WHAT THIS TASK INVOLVES = Would you please copy every line from the records that contains the word "Provide"?
▶
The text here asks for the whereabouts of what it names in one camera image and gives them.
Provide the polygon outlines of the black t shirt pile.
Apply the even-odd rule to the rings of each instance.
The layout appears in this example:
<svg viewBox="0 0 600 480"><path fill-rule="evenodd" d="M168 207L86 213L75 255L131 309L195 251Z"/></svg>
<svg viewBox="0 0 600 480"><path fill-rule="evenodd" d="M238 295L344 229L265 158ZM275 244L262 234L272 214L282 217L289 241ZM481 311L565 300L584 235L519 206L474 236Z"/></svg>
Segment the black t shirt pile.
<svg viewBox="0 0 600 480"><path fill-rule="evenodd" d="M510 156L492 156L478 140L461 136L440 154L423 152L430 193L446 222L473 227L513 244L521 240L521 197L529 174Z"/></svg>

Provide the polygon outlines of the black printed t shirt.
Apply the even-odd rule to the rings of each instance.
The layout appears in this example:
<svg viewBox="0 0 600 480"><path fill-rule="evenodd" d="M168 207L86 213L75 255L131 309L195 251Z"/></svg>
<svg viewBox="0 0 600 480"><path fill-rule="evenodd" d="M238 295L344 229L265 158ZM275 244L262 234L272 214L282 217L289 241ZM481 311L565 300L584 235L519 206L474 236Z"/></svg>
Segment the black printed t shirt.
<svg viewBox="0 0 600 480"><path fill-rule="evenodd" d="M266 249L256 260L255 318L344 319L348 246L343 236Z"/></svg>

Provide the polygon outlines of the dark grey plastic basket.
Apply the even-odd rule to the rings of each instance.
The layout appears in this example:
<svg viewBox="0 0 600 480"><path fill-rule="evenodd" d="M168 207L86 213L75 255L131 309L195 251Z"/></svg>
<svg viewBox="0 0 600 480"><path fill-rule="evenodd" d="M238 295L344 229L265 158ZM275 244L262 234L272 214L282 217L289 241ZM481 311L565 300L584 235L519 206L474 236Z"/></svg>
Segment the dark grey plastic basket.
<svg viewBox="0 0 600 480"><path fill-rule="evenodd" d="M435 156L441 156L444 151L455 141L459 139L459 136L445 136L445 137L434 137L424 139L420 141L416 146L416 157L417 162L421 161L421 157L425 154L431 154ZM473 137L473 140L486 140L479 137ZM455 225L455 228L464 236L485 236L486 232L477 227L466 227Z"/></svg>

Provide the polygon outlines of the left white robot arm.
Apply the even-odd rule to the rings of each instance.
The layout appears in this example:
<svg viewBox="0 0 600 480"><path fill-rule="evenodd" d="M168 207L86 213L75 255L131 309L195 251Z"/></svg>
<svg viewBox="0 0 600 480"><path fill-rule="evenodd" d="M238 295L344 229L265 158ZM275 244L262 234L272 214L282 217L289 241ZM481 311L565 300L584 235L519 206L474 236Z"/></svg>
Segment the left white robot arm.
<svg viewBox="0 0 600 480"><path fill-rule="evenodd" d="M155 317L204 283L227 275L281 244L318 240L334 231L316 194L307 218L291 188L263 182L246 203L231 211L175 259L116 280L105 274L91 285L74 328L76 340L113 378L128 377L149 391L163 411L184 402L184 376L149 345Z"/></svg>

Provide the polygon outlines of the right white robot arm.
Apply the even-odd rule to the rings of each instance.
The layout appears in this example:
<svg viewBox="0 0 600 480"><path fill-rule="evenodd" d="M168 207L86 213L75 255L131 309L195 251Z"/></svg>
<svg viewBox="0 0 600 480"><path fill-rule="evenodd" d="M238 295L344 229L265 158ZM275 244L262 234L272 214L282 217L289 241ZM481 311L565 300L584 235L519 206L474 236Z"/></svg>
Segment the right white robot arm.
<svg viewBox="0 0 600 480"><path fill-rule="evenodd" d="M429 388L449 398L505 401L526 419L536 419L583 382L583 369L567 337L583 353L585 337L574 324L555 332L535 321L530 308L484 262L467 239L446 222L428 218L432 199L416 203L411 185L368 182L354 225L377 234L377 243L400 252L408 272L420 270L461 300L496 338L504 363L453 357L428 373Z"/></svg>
◀
ANSWER BELOW =
Provide the polygon outlines of the black t shirt pile.
Provide the polygon outlines of the black printed t shirt.
Provide the polygon outlines of the dark grey plastic basket.
Provide the polygon outlines of the left white robot arm.
Provide the polygon outlines of the right white robot arm.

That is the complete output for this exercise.